Creating and Using User-Defined Functions (UDFs) in Spark using Scala
User-Defined Functions (UDFs) in Spark allow us to define our own custom functions that can be used to process data in Spark DataFrames. UDFs can be written in Scala, Java, Python or R.
Steps for Create an UDF
In this example, we will be using Scala to create and apply a UDF on a DataFrame.
Suppose we have a DataFrame that contains a column of integers, and we want to create a UDF to double these integers.
Step 1: Import the necessary libraries
We will start by importing the necessary libraries for our code to work:
import org.apache.spark.sql.functions.udf
import org.apache.spark.sql.types.IntegerType
The udf function is provided by the org.apache.spark.sql.functions
package, and we will use it to create our UDF. The IntegerType
is a type in Spark that represents integer values, which is the type of data we will be processing.

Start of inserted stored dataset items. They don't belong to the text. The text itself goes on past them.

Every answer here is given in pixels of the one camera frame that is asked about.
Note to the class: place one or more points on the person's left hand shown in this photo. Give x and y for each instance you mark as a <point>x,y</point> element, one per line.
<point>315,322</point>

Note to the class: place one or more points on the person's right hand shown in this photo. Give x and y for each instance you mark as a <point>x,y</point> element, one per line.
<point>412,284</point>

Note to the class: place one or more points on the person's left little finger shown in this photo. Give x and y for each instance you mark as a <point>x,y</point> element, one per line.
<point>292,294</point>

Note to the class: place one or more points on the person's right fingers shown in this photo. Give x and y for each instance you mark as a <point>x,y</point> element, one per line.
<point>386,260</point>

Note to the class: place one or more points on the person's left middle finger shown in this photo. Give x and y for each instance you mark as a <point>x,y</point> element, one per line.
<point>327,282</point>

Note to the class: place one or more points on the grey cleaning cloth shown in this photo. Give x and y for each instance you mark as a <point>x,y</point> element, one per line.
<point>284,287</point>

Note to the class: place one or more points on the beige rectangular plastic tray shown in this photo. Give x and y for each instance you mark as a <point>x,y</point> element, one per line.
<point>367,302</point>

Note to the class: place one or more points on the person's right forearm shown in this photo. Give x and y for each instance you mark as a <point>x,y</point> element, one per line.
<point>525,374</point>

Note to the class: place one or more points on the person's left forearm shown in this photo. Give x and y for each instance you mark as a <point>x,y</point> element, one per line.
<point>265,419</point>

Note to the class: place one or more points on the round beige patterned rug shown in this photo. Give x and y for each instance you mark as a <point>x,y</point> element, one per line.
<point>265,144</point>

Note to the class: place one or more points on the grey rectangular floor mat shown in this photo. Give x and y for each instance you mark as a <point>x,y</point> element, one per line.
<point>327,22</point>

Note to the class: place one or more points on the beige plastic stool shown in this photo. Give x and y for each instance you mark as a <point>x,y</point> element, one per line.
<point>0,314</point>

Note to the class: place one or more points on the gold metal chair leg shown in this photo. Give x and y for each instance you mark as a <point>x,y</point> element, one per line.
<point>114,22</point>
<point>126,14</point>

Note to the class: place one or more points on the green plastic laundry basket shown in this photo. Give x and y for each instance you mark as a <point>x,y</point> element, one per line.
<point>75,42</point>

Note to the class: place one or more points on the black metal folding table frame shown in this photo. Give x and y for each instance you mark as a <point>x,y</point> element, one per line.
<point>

Step 2: Define the UDF logic
Next, we will define our UDF logic. We want to create a UDF that doubles an integer. We will define a function that takes an integer as an input and returns an integer that is twice the input:
def doubleInt(i: Int): Int = { return i * 2 }
Step 3: Convert the UDF to a Spark UDF
Now that we have defined our UDF logic, we can convert it to a Spark UDF using the udf
function:
val doubleIntUDF = udf(doubleInt _)
The udf
function takes a function as an argument and returns a UDF that can be applied to a DataFrame. In this case, we pass our doubleInt
function as an argument, and the udf
function returns a UDF that we can use to double integers in our DataFrame.
Step 4: Apply the UDF to our data
Now that we have defined our UDF, we can apply it to our data. We will create a DataFrame with integers, and apply our UDF to double each integer:
import org.apache.spark.sql.SparkSession
val spark = SparkSession.builder() .appName("UDFExample") .getOrCreate()
// Create a DataFrame with integers
val numbersDF = Seq(1, 2, 3, 4, 5).toDF("number")
// Apply the UDF to double the numbers
val doubledNumbersDF = numbersDF.withColumn("doubled_number", doubleIntUDF($"number"))
// Show the resulting DataFrame
doubledNumbersDF.show()
Explanation of step 1 to step 4
We start by creating a SparkSession object. The appName
parameter specifies the name of our Spark application, and the getOrCreate
method creates a new SparkSession if one doesn't already exist.
Next, we create a DataFrame with integers using the Seq
object and the toDF
method. We specify the name of the column as "number"
.
Finally, we apply our UDF to double the numbers in the DataFrame using the withColumn
method. We specify the name of the new column as "doubled_number"
, and pass our UDF as an argument using the $
syntax. The $
syntax is used to convert a column name to a Column object, which can then be passed as an argument to functions like our UDF.
We then show the resulting DataFrame using the show
method.
The output of this code should be:
+------+--------------+
|number|doubled_number|
+------+--------------+
| 1| 2|
| 2| 4|
| 3| 6|
| 4| 8|
| 5| 10|
+------+--------------+
As expected, each number in the `"number"` column has been doubled and added to a new column `"doubled_number"`.
Step 5: Register the UDF with Spark
If we want to reuse our UDF in other parts of our Spark application, we can register it with Spark using the spark.udf.register method:
spark.udf.register("doubleIntUDF", doubleIntUDF)
The first argument to spark.udf.register
is the name of the UDF, and the second argument is the UDF itself.
Now, we can use the registered UDF in other parts of our Spark application by referencing it by its name:
val df = Seq(1, 2, 3, 4, 5).toDF("number") df.createOrReplaceTempView("numbers") val query = "SELECT number, doubleIntUDF(number) as doubled_number FROM numbers" spark.sql(query).show()
Here, we create a DataFrame with integers, and register our UDF using the name "doubleIntUDF"
. We then create a temporary view of the DataFrame using createOrReplaceTempView
, which allows us to query the DataFrame using Spark SQL.
We then write a Spark SQL query that uses our UDF to double the numbers in the "number"
column. We use the AS
keyword to rename the new column to "doubled_number"
. Finally, we show the resulting DataFrame using the show
method.
The output of this code should be the same as the previous example:
+------+--------------+
|number|doubled_number|
+------+--------------+
| 1| 2|
| 2| 4|
| 3| 6|
| 4| 8|
| 5| 10|
+------+--------------+
In summary, creating a UDF in Spark is straightforward in Scala. We first define the UDF logic, convert it to a Spark UDF using the udf
function, and apply it to our data using the withColumn
method. We can also register the UDF with Spark and use it in Spark SQL queries.